Saved entries:

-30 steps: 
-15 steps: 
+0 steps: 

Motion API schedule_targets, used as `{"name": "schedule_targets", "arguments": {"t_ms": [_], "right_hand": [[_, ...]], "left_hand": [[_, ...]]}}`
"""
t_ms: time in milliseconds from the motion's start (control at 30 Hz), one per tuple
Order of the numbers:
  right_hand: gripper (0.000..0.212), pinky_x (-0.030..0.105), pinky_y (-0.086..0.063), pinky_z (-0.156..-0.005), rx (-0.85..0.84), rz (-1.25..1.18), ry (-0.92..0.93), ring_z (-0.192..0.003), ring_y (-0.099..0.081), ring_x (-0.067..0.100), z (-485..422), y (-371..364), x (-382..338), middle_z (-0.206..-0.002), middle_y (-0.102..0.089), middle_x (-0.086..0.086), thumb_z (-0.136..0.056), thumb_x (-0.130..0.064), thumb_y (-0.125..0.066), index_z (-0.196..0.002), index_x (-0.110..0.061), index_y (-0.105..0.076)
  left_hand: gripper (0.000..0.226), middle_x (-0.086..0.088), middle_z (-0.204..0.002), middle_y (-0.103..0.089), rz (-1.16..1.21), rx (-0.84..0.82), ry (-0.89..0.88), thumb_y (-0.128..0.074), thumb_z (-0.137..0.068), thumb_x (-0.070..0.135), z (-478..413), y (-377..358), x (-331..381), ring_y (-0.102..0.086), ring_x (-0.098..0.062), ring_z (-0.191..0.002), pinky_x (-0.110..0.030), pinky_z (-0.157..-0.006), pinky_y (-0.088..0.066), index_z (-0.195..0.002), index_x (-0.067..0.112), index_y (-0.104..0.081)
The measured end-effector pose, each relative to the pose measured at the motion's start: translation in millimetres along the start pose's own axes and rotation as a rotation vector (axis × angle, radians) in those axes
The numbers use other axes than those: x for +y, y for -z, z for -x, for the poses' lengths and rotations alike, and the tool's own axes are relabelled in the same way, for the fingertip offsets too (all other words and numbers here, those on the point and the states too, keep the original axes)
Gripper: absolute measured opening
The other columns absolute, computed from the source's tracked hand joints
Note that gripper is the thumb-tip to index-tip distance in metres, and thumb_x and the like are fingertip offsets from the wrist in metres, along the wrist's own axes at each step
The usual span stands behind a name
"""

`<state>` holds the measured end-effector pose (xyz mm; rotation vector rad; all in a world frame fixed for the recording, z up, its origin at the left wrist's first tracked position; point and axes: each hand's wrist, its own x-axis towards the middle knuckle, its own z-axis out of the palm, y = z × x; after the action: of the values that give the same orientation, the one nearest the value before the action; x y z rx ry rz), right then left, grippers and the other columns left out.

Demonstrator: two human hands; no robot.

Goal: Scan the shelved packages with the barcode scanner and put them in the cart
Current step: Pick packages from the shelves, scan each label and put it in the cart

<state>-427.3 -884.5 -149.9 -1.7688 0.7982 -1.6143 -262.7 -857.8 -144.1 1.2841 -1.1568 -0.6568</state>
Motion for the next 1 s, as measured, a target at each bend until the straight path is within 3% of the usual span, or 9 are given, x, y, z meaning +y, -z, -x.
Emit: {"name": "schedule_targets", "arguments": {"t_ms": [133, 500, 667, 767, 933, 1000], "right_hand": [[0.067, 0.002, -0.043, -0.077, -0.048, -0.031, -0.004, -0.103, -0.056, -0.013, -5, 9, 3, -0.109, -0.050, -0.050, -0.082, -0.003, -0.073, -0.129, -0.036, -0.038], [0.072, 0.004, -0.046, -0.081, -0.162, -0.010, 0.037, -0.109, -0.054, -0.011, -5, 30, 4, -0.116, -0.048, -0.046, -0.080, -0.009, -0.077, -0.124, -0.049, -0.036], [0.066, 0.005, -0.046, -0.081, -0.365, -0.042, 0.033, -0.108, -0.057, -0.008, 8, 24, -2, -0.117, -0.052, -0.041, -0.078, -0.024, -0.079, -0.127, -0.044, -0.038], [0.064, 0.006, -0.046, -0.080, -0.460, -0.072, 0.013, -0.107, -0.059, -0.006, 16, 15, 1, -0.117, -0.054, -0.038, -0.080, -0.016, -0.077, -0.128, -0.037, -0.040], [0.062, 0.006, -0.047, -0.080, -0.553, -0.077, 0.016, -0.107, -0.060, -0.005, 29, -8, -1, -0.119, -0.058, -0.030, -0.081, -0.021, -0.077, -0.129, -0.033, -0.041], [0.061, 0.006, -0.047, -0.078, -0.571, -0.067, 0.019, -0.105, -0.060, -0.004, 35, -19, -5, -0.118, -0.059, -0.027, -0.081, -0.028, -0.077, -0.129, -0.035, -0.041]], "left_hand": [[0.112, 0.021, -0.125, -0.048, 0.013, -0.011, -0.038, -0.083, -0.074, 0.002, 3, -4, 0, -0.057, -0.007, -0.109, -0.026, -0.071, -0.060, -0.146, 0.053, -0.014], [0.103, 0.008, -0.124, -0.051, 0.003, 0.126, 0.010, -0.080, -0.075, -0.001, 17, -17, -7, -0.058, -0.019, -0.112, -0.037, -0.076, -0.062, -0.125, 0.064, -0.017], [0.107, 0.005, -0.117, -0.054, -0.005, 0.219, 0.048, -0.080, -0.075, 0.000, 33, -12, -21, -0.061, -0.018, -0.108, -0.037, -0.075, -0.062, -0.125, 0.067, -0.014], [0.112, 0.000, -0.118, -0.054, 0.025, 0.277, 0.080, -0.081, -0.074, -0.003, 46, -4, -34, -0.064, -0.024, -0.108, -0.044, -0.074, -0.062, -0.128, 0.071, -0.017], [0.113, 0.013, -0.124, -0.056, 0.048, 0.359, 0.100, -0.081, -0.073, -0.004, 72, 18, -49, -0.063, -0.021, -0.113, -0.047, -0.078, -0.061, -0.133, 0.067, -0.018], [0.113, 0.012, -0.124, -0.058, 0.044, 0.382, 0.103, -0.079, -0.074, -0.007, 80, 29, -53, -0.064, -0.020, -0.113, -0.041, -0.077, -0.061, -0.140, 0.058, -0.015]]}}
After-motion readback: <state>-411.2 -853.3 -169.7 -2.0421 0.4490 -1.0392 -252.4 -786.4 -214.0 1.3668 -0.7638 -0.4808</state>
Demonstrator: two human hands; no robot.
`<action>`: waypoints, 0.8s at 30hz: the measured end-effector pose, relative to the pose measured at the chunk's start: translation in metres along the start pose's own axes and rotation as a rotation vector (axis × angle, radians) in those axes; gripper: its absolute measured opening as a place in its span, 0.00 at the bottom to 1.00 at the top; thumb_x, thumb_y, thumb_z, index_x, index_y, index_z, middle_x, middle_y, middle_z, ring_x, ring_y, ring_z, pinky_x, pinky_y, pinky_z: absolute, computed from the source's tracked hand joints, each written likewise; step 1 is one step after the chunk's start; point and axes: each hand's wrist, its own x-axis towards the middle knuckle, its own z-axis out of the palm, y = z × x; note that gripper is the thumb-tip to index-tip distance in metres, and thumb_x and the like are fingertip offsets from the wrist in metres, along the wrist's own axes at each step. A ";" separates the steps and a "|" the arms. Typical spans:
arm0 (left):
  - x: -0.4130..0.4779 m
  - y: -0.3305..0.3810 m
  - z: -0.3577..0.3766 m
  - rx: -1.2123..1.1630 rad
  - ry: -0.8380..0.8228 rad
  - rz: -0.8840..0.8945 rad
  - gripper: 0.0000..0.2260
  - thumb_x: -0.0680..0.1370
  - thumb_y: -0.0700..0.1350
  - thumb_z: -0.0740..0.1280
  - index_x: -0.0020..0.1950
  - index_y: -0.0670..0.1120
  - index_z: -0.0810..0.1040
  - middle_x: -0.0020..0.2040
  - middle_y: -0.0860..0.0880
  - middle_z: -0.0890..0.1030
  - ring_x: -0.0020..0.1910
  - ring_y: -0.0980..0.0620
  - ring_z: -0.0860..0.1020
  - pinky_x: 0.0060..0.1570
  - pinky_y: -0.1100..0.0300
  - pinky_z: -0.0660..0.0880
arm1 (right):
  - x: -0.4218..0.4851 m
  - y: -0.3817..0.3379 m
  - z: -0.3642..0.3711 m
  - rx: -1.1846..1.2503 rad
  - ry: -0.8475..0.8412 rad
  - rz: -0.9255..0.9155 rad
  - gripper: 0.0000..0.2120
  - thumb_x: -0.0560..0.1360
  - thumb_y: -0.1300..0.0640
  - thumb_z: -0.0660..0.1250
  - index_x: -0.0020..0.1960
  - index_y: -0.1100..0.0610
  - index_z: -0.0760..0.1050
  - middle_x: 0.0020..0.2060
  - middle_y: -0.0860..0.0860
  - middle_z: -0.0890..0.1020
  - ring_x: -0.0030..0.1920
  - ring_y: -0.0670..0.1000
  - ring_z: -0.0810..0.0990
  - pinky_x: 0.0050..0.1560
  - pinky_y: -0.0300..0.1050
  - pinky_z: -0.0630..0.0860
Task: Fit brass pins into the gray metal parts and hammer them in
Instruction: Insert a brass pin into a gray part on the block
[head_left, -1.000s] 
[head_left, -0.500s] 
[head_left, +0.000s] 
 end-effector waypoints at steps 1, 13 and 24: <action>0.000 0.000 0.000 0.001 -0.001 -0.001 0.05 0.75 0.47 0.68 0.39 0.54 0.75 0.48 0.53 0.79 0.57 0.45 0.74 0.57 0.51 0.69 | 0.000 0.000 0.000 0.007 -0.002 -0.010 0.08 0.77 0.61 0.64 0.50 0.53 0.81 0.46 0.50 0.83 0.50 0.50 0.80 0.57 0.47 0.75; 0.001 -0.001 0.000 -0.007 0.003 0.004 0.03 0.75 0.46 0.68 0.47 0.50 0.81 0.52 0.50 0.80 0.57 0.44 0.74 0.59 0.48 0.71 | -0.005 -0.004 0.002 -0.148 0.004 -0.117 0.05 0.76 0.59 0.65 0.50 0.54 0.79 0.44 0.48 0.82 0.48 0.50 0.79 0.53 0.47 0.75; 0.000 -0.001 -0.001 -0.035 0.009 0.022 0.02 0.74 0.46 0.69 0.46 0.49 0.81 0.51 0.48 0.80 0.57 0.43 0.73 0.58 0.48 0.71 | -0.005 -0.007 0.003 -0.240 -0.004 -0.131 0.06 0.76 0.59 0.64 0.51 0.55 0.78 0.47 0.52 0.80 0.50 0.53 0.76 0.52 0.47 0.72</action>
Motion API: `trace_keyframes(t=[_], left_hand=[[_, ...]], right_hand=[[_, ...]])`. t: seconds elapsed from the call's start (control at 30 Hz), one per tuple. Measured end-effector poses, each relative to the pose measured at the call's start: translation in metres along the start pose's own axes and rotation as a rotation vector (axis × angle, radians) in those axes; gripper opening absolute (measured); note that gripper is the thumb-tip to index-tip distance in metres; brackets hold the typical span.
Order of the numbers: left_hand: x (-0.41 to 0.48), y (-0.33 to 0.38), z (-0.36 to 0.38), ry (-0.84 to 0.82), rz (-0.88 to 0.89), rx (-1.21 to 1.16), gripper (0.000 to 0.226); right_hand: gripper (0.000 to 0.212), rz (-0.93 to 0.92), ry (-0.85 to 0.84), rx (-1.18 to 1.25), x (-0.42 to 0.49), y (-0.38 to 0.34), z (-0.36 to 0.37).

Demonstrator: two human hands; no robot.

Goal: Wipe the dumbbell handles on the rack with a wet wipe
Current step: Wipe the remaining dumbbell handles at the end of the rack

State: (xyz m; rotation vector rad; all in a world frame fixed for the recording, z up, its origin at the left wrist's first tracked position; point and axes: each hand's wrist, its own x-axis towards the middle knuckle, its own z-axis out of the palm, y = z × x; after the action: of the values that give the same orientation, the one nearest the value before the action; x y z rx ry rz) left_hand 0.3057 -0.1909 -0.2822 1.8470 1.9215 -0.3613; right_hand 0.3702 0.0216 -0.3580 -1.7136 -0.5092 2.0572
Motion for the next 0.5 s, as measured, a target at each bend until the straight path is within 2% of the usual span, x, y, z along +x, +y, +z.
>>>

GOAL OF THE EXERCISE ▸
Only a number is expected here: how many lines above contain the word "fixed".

YOUR RESPONSE ▸
2